Exercise instructions:
Could you return each line of the material that has "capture" in it?

*-*-*

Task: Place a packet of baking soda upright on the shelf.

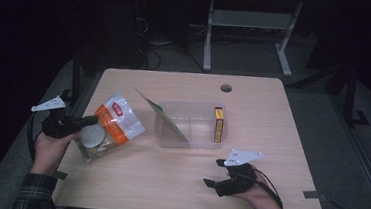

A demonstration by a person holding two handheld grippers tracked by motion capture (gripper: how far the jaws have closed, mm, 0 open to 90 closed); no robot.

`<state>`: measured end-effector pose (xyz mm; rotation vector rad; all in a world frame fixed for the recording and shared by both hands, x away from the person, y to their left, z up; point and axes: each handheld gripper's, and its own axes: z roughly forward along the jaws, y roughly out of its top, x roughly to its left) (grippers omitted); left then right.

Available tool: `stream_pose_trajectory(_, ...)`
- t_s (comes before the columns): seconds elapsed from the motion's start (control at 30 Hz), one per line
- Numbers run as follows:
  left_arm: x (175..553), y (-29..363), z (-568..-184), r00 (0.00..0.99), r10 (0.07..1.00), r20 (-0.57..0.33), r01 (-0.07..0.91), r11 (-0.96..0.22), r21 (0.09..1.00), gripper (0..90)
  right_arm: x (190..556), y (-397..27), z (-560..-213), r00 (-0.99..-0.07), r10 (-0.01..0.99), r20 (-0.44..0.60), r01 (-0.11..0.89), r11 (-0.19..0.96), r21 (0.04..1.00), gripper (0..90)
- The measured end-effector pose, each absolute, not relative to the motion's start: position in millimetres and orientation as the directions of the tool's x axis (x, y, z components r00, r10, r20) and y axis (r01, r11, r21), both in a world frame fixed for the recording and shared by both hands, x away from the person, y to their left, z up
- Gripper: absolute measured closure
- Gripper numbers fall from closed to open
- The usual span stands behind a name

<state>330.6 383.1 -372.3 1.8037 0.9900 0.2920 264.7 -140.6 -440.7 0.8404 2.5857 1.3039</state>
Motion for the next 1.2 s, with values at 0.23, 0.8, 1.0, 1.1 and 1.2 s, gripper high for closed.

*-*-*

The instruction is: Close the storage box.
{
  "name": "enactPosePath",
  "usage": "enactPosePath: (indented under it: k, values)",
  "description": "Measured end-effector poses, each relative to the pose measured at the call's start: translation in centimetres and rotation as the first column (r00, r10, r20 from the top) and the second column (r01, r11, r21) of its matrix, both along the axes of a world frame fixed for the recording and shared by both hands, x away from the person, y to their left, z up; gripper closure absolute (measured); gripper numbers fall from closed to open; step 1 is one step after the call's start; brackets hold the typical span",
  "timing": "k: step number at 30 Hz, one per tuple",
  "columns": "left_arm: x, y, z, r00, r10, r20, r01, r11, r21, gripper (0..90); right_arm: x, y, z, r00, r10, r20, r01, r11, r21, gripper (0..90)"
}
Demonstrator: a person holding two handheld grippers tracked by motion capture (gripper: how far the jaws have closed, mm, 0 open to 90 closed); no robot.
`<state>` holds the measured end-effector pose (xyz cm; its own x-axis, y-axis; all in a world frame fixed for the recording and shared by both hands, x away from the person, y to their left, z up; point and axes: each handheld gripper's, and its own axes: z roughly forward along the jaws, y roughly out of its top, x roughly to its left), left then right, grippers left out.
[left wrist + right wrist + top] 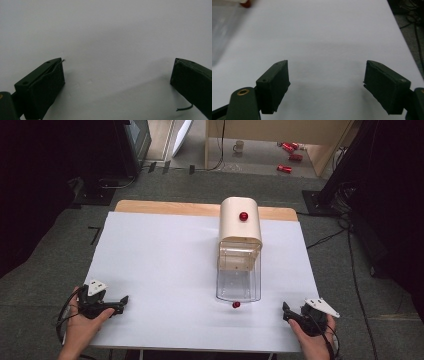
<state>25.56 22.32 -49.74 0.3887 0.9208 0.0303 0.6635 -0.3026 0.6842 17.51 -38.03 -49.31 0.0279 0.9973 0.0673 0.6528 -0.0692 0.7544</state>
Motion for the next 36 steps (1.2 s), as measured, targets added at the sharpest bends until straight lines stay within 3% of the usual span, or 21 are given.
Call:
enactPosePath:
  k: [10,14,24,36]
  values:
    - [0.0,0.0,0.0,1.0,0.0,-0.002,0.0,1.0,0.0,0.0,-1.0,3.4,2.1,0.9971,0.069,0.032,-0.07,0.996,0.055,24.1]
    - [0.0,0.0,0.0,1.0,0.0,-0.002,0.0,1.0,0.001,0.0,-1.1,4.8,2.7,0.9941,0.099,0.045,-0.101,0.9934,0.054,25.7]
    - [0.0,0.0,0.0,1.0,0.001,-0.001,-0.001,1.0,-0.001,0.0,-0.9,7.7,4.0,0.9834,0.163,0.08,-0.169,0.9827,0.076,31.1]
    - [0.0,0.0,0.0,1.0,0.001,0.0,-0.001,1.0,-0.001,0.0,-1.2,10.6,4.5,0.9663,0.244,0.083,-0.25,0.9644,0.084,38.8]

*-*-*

Output for this task:
A demonstration by a person holding two handheld grippers tracked by motion capture (gripper: how far the jaws have closed, mm, 0 open to 90 closed); no robot.
Demonstrator: a person holding two handheld grippers tracked by motion capture (gripper: how far the jaws have closed, mm, 0 open to 90 closed); no robot.

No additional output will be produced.